Exercise - Begin at the line containing "Indicate the white" and copy each line exactly through the end of the records, leaving out what comes before.

Data provided -

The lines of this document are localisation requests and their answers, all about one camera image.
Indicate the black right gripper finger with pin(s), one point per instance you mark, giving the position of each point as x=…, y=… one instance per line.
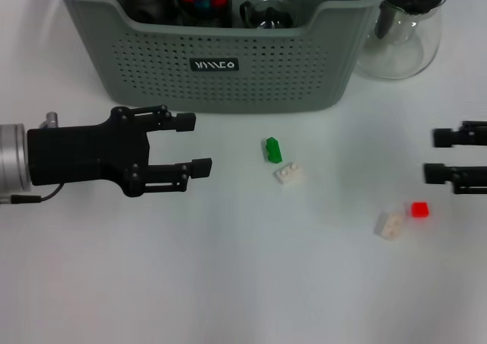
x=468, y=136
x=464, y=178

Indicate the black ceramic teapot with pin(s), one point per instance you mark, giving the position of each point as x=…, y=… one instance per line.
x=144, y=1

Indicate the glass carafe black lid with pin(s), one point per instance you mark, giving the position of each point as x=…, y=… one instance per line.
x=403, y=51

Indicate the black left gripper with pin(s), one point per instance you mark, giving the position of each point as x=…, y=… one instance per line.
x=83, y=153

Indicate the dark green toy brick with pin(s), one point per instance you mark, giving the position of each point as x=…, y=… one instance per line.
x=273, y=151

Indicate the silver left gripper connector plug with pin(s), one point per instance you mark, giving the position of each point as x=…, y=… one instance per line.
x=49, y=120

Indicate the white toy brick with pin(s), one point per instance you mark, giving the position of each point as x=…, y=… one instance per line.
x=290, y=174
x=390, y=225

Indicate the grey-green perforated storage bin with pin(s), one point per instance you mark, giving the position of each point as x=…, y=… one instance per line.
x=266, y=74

Response for this exercise -
Indicate the white toy brick with pin(s), one point per instance you mark, giving the position of each point as x=…, y=… one instance per line.
x=290, y=174
x=390, y=225

Indicate the grey-green perforated storage bin with pin(s), one point per instance you mark, giving the position of each point as x=…, y=… one instance per line.
x=266, y=74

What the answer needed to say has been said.